▶ **REQUIRED ACTION**: Your output should be the lines of the data that follow, reproduced exactly from the first through the line bearing "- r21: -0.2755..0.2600".

▶ **PROVIDED DATA**:

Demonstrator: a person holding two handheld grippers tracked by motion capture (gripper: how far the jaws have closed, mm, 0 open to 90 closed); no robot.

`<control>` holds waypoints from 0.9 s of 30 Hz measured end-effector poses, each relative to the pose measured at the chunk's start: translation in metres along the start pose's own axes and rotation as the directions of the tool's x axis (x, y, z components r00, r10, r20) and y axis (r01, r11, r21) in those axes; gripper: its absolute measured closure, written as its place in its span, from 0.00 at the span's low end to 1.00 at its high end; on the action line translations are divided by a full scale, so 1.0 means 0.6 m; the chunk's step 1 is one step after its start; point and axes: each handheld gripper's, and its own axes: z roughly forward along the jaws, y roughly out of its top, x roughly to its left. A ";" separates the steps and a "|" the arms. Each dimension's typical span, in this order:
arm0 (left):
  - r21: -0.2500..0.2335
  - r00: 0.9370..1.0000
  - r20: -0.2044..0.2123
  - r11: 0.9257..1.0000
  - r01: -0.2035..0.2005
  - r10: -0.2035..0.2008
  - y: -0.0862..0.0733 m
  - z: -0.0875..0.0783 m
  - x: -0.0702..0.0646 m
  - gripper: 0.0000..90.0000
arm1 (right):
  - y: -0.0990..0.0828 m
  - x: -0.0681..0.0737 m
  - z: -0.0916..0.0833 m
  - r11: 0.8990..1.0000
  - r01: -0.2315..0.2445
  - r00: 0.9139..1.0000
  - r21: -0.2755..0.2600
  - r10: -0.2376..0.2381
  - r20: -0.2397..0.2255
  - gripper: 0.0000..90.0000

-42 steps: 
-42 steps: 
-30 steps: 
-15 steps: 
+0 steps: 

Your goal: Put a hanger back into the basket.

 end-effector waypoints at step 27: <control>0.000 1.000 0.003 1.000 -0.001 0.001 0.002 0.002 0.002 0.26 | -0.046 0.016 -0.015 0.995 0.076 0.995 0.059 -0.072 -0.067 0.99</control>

▶ **ANSWER TO THIS TASK**:
Demonstrator: a person holding two handheld grippers tracked by motion capture (gripper: how far the jaws have closed, mm, 0 open to 90 closed); no robot.

`<control>` holds waypoints from 0.9 s of 30 Hz measured end-effector poses, each relative to the pose measured at the chunk's start: translation in metres along the start pose's own axes and rotation as the directions of the tool's x axis (x, y, z components r00, r10, r20) and y axis (r01, r11, r21) in those axes; gripper: its absolute measured closure, written as its place in its span, from 0.00 at the span's low end to 1.00 at its high end; on the action line translations are divided by a full scale, so 1.0 means 0.6 m; the chunk's step 1 is one step after its start; point and axes: each handheld gripper's, and its own axes: z roughly forward along the jaws, y roughly out of its top, x roughly to its left. A ";" separates the steps and a "|" the arms. Each dimension's typical span, in this order:
arm0 (left):
  - r21: -0.2500..0.2335
  - r00: 0.9370..1.0000
  - r20: -0.2044..0.2123
  - r11: 0.9257..1.0000
  - r01: -0.2035..0.2005
  - r10: -0.2035..0.2008
  - y: -0.0862..0.0733 m
  - z: -0.0875..0.0783 m
  - x: -0.0702..0.0646 m
  - gripper: 0.0000..90.0000
arm1 (right):
  - y: -0.0990..0.0828 m
  - x: -0.0681..0.0737 m
  - z: -0.0916..0.0833 m
  - r11: 0.8990..1.0000
  - r01: -0.2315..0.2445
  - r00: 0.9139..1.0000
  - r21: -0.2755..0.2600

The answer contains nothing further.